その4 合唱とは自の存在を消すことに始まる

 突出した声、揺れた声、硬い声など、自の存在を確認することのできる声は、たくさんある。これらを捨て去ることができたとき、自の存在は消え、そこには、超自然の響きが、かぎりなく生まれて来るのだ、.........倍音

 

その5 声部間の対話が音楽を生み出す

 演奏者は、指揮者との二次元的つながりで演奏してはいけない。自分以外の声部の動きを全て知り、その響きの中で自分の旋律を見つめなくてはならない。
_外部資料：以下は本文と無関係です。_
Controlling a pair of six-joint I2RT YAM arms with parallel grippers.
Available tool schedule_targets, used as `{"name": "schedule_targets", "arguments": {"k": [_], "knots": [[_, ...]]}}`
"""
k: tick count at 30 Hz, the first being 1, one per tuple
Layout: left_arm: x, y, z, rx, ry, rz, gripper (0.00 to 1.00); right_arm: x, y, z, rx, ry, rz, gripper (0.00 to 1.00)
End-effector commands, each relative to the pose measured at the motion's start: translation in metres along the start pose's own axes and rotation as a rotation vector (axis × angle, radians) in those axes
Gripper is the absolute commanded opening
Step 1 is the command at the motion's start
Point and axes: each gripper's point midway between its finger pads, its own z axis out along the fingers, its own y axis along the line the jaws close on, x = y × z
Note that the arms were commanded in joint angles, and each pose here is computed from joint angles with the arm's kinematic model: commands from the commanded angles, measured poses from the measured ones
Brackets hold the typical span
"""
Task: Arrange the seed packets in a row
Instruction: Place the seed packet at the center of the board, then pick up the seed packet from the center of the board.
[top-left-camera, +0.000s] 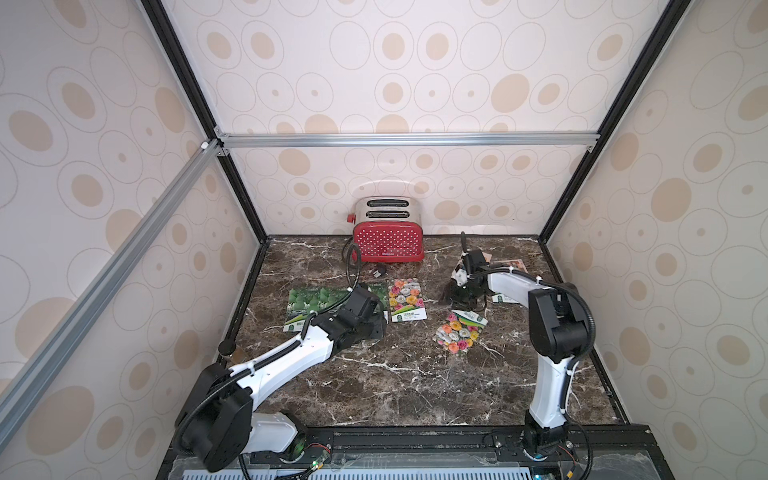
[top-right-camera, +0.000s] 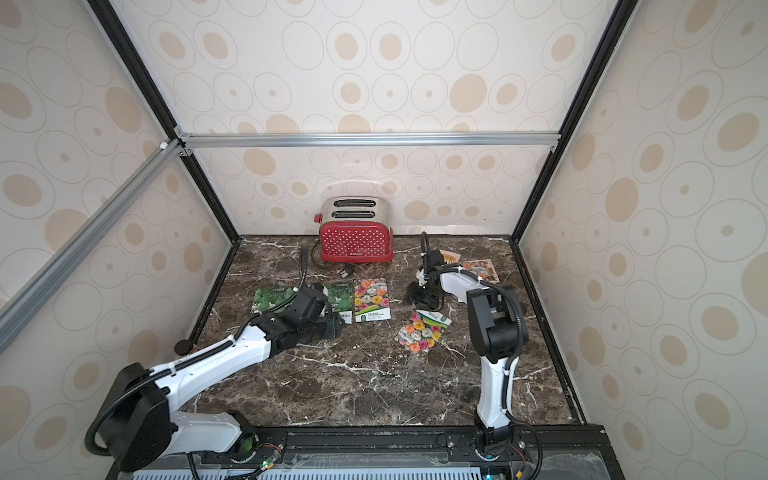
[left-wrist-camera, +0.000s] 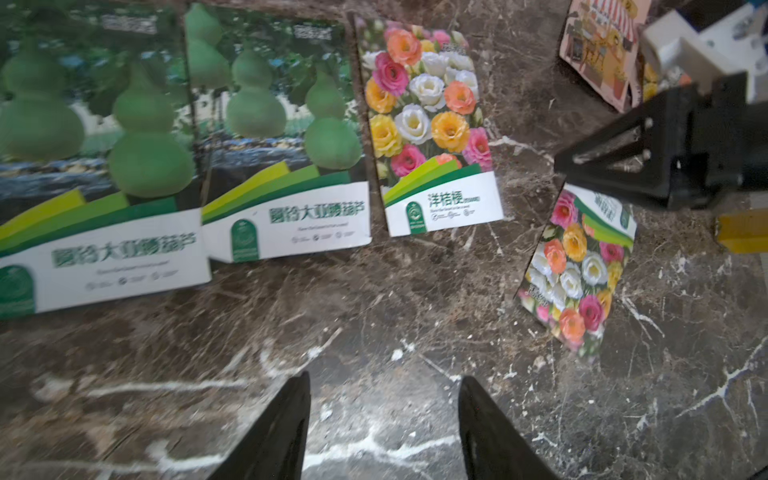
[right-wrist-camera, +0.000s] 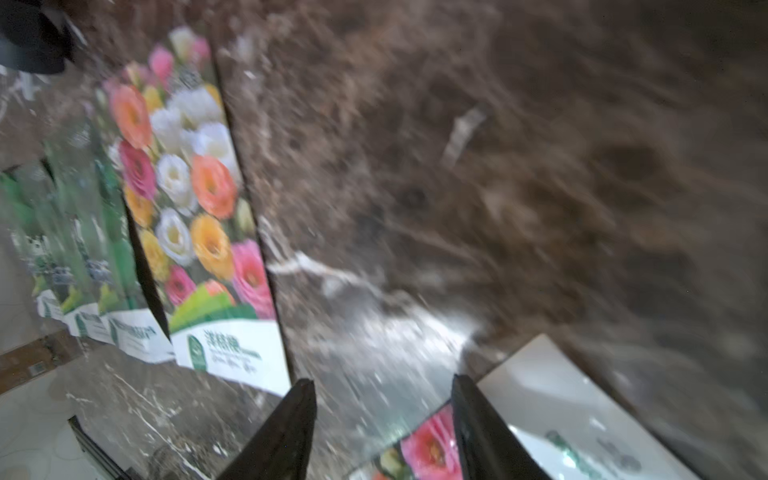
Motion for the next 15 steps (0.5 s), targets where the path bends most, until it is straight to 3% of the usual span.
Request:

そして、他声部との対話が生まれたとき、指揮者との関係は、三次元、四次元へと世界を広げ、音楽を創りだしていく。

 

その6 感動とその分析の必要性を知るべし

 作品に対して大いに感動すべきである。感動なきところに音楽は生まれない。しかし、重要なのは練習の段階で、それをどう冷静に分析するかである。更に、分析したものを、どうテクニックに置き換えていくかである。この分析が為されなければ、聴き手に何一つ伝わることはない。